Open vocabulary keyword spotting through transfer learning from speech synthesis
Kesavaraj V, Anil Kumar Vuppala

TL;DR
This paper introduces a transfer learning framework from text-to-speech systems to improve open-vocabulary keyword spotting, addressing modality mismatch issues and enhancing robustness across datasets and OOV scenarios.
Contribution
The novel approach leverages TTS knowledge transfer to align audio and text representations, significantly improving keyword spotting performance over existing methods.
Findings
Outperforms baseline methods on multiple datasets.
Achieves 8.22% higher AUC on LibriPhrase Hard.

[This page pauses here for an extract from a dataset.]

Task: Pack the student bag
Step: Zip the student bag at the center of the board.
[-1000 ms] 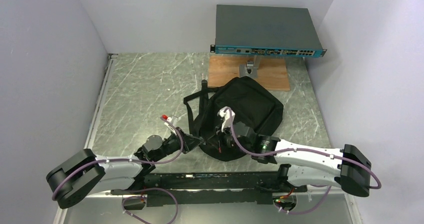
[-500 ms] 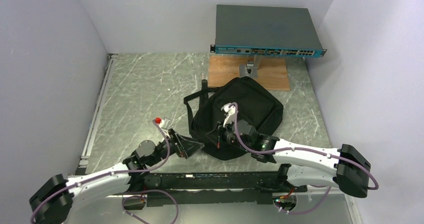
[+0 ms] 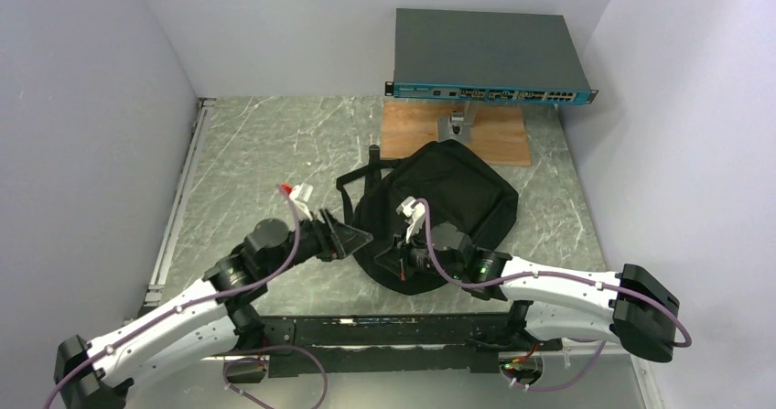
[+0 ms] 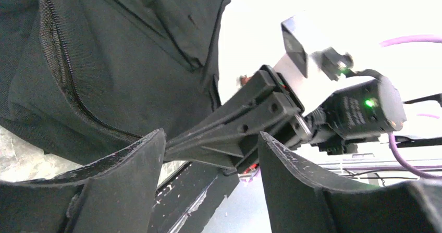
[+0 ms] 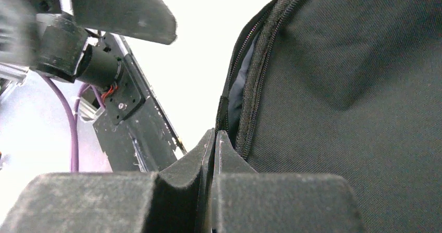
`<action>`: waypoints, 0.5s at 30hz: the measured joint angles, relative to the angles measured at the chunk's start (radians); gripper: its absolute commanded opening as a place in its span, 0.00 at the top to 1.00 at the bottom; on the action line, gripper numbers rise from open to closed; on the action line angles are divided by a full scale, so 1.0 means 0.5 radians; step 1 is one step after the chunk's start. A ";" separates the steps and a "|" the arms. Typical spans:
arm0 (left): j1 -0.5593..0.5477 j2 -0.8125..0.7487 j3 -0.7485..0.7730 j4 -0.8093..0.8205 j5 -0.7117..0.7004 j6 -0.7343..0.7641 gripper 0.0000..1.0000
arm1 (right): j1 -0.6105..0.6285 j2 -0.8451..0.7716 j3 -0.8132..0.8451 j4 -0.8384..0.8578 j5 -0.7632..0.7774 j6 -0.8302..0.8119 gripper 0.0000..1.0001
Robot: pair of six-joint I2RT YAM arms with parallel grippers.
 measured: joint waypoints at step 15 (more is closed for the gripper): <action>0.334 0.741 0.218 0.018 0.739 0.287 0.53 | 0.000 -0.111 -0.049 0.076 -0.019 -0.153 1.00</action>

Demonstrates robustness across different word lengths and OOV scenarios.
Abstract
Identifying keywords in an open-vocabulary context is crucial for personalizing interactions with smart devices. Previous approaches to open vocabulary keyword spotting dependon a shared embedding space created by audio and text encoders. However, these approaches suffer from heterogeneous modality representations (i.e., audio-text mismatch). To address this issue, our proposed framework leverages knowledge acquired from a pre-trained text-to-speech (TTS) system. This knowledge transfer allows for the incorporation of awareness of audio projections into the text representations derived from the text encoder. The performance of the proposed approach is compared with various baseline methods across four different datasets. The robustness of our proposed model is evaluated by assessing its performance across different word lengths and in an Out-of-Vocabulary (OOV) scenario. Additionally,…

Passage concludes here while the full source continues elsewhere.